**PROBLEM DETAILS**
Copy, word for word, each line of the data below from the first through the line containing "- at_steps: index", and stop there.

**INFORMATION PROVIDED**

◇ ◇ ◇

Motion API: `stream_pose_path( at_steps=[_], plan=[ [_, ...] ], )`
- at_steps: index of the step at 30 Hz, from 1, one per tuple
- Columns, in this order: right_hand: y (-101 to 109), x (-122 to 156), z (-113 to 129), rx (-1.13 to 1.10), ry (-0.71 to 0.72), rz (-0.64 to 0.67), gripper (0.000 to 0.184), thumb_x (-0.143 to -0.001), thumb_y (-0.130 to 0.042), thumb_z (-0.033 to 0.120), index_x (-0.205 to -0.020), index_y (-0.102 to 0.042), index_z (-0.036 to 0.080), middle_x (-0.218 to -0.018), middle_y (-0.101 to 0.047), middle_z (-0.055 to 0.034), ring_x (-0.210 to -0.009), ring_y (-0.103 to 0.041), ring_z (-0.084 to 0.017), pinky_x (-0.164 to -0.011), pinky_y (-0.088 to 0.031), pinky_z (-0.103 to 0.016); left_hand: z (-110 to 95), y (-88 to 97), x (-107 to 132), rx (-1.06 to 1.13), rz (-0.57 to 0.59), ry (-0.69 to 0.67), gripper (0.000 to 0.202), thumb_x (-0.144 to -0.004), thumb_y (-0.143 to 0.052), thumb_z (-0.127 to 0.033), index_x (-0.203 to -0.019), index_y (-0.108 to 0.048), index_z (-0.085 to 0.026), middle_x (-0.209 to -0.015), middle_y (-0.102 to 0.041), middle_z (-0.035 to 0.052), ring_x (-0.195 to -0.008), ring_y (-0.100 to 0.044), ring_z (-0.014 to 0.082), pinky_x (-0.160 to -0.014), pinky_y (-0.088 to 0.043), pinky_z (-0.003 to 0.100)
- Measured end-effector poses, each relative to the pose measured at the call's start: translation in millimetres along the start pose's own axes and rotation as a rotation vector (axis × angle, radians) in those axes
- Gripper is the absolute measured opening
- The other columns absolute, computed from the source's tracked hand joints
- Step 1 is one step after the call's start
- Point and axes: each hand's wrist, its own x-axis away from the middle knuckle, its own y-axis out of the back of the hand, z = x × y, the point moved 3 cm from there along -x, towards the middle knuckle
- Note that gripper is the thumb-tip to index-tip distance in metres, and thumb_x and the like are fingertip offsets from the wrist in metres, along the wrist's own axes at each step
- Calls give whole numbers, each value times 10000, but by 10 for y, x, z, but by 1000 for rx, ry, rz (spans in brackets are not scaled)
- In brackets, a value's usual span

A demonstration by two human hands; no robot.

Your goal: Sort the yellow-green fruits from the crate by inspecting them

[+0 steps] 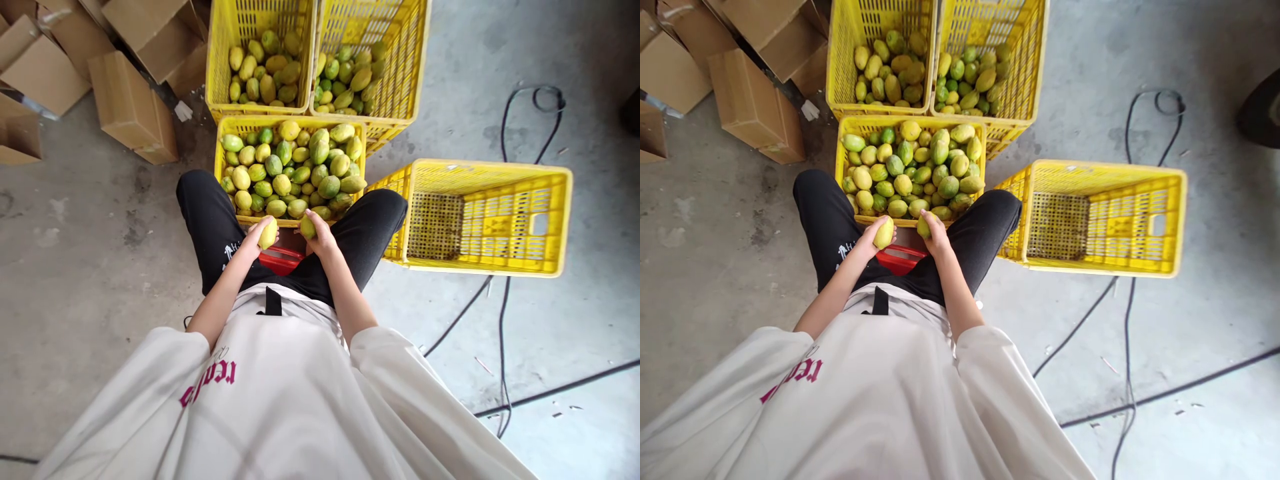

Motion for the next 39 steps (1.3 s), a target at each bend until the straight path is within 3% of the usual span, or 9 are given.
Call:
stream_pose_path(
  at_steps=[4, 12, 16, 19, 23, 26, 30, 33, 39],
  plan=[
    [16, -2, 18, -87, -27, -69, 246, -954, -927, 277, -897, -689, 257, -775, -737, 49, -691, -734, -152, -571, -586, -212, 5, -5, -6, -25, -4, 5, 178, -1043, -915, -270, -1002, -780, -163, -776, -783, 46, -624, -743, 163, -636, -634, 242],
    [59, 42, 52, -99, -163, -80, 320, -1132, -686, 511, -913, -666, 279, -766, -717, 0, -677, -715, -166, -557, -563, -206, 14, 50, -46, 27, -33, -10, 194, -1034, -923, -295, -977, -756, -213, -823, -739, -2, -718, -723, 156, -721, -672, 264],
    [57, 57, 84, -71, -151, -62, 288, -1104, -684, 508, -925, -672, 283, -778, -704, -15, -660, -658, -177, -511, -487, -230, 2, 51, -22, 27, -54, -12, 363, -882, -1088, -282, -1033, -762, -228, -860, -738, -10, -771, -754, 176, -747, -680, 280],
    [42, 53, 102, -66, -115, -22, 281, -1061, -766, 532, -954, -676, 289, -754, -687, 9, -612, -585, -167, -471, -409, -235, -10, 16, 24, -20, 17, -5, 448, -826, -1125, -218, -1081, -757, -227, -909, -780, 5, -809, -792, 192, -807, -691, 309],
    [21, 50, 97, -70, -84, -28, 349, -1014, -895, 539, -953, -657, 291, -781, -689, 38, -613, -621, -142, -472, -397, -207, -19, -39, 87, -65, 108, -4, 287, -932, -1011, -216, -1076, -763, -193, -886, -821, 49, -774, -801, 201, -852, -697, 342],
    [16, 56, 79, -111, -119, -62, 241, -1073, -808, 423, -944, -666, 277, -789, -688, 33, -641, -660, -140, -494, -435, -194, -34, -63, 119, -18, 98, 32, 139, -1044, -843, -288, -1067, -789, -163, -816, -803, 65, -680, -757, 199, -790, -687, 335],
    [16, 60, 78, -125, -174, -15, 239, -1088, -754, 486, -1002, -742, 263, -744, -674, 0, -651, -645, -181, -488, -471, -219, -102, -79, 152, 90, 68, -14, 235, -1138, -603, -306, -1048, -779, -180, -847, -805, 65, -798, -819, 211, -833, -708, 310],
    [36, 57, 81, -104, -209, -10, 340, -1120, -670, 565, -1027, -775, 256, -722, -669, -20, -642, -640, -202, -487, -478, -238, -132, -67, 165, 156, 15, -37, 233, -1139, -595, -341, -1067, -772, -208, -963, -852, 88, -983, -880, 274, -907, -744, 364],
    [39, 49, 74, -100, -215, 23, 418, -1174, -571, 591, -1009, -753, 253, -729, -687, -15, -587, -633, -180, -456, -437, -217, -120, -52, 138, 188, 24, 28, 345, -1167, -596, -433, -1266, -818, -188, -935, -864, 99, -868, -883, 286, -788, -746, 374]
  ],
)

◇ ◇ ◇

**ANSWER TO THE PROBLEM**
Motion API: `stream_pose_path( at_steps=[_], plan=[ [_, ...] ], )`
- at_steps: index of the step at 30 Hz, from 1, one per tuple

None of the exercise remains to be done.